As the 23SrRNA gene passes through the membrane, it cleaves the signal peptide by the signal peptide hydrolase on the membrane, simultaneously ester-links the signal peptide, and acts as a toxic beta-amyloid by the action of gamma-secretase. It becomes

This γ- glutamyl trans-peptidase (γ-glutamyltranspeptidase, γ-GTPase ) the gamma in the glutathione as glutathione (glutathione) which play an important role in the detoxification metabolism - the reaction were removed to an glutamyl (γ -glutamyl) in combination with amino acids Is the catalytic enzyme γ- GTPase. It is inhibited by azaserine, preventing it from becoming toxic beta-amyloid (Aβ). Thus, by combining with neurotransmitters, which are inherently functional as signal peptides, they perform a job as a membrane ion permeation tool, thereby promoting balanced metabolism to the normal person.

Example 1 Belladonna Extract for Treatment of Dementia

(1) Mechanism of action of dementia treatment

Acetylcholine receptor is a glycoprotein that acts as a nasal passage to receive acetylcholine, a neurotransmitter. It exists in the form of burying in the synaptic membrane and contains ion channels. When acetylcholine is combined, it changes the ion permeability of the membrane to excite nerve cells. Is delivered to the next cell, whereby acetylcholine binds to the muscarinic acetylcholine receptor and is blocked by the receptor inhibitor atropine.

It is an ester compound of Tropaic acid and Tropin in Belladonna, a plant belonging to the branch family. Acetylcholine is a carrier of parasympathetic nerve endings, so atropine acts on many parasympathetic organs and tissues.

(2) How to take

Belladonna Extract In the form of root powder, the maximum daily dose is 300 mg and the average single dose of belladonna extract is 10 mg. At this time, the maximum daily dose is 50 mg, and the maximum daily dose is 150 mg.

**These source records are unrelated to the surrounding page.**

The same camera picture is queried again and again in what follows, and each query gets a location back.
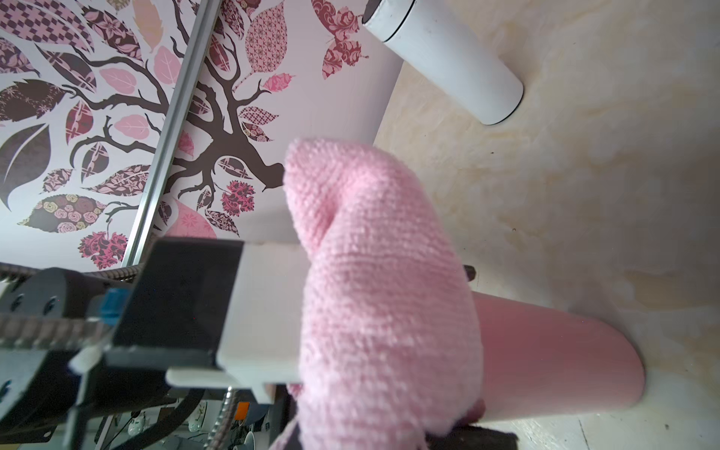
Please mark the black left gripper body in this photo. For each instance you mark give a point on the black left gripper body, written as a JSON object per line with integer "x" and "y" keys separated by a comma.
{"x": 47, "y": 317}

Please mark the pink towel cloth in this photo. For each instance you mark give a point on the pink towel cloth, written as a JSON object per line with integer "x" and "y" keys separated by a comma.
{"x": 390, "y": 346}

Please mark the white thermos black lid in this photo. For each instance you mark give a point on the white thermos black lid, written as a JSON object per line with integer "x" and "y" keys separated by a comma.
{"x": 427, "y": 35}

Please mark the pink thermos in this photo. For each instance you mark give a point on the pink thermos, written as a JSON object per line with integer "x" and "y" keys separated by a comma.
{"x": 546, "y": 362}

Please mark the diagonal aluminium left bar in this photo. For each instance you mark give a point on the diagonal aluminium left bar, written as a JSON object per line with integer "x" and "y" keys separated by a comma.
{"x": 162, "y": 162}

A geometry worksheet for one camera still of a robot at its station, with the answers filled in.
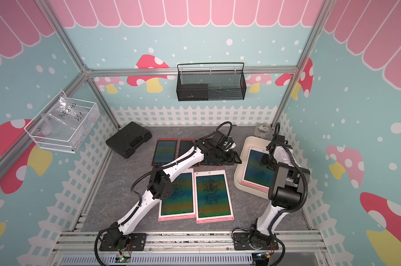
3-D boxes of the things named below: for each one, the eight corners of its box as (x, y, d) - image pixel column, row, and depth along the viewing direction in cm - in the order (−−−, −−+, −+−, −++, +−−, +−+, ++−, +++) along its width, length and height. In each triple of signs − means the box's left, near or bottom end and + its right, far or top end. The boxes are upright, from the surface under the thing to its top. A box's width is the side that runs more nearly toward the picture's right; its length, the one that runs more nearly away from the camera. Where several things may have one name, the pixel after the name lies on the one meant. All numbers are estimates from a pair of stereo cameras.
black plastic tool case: (109, 147, 112) (104, 140, 106) (134, 126, 124) (131, 120, 118) (128, 160, 105) (124, 154, 100) (153, 137, 117) (150, 130, 112)
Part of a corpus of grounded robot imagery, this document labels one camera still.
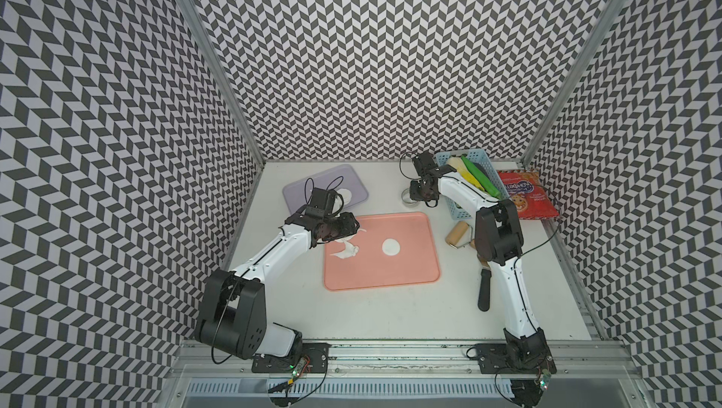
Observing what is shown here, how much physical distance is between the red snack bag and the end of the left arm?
619 mm

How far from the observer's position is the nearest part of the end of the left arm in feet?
2.07

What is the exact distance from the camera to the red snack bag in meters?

Having described the specific part of the present invention in detail, it is apparent to those skilled in the art that the specific technology is merely a preferred embodiment, and the scope of the present invention is not limited thereto. Thus, the substantial scope of the present invention will be defined by the appended claims and equivalents thereof.

Claims (3)

A composition for preventing or treating dementia comprising lincomycin as an active ingredient, characterized by inhibiting beta-amyloid (Aβ) synthesis.
A composition for preventing or treating dementia comprising azaserrine as an active ingredient, characterized by inhibiting beta-amyloid (Aβ) synthesis.
A composition for preventing or treating dementia, comprising a belladonna extract as an active ingredient, characterized by inhibiting beta-amyloid (Aβ) synthesis.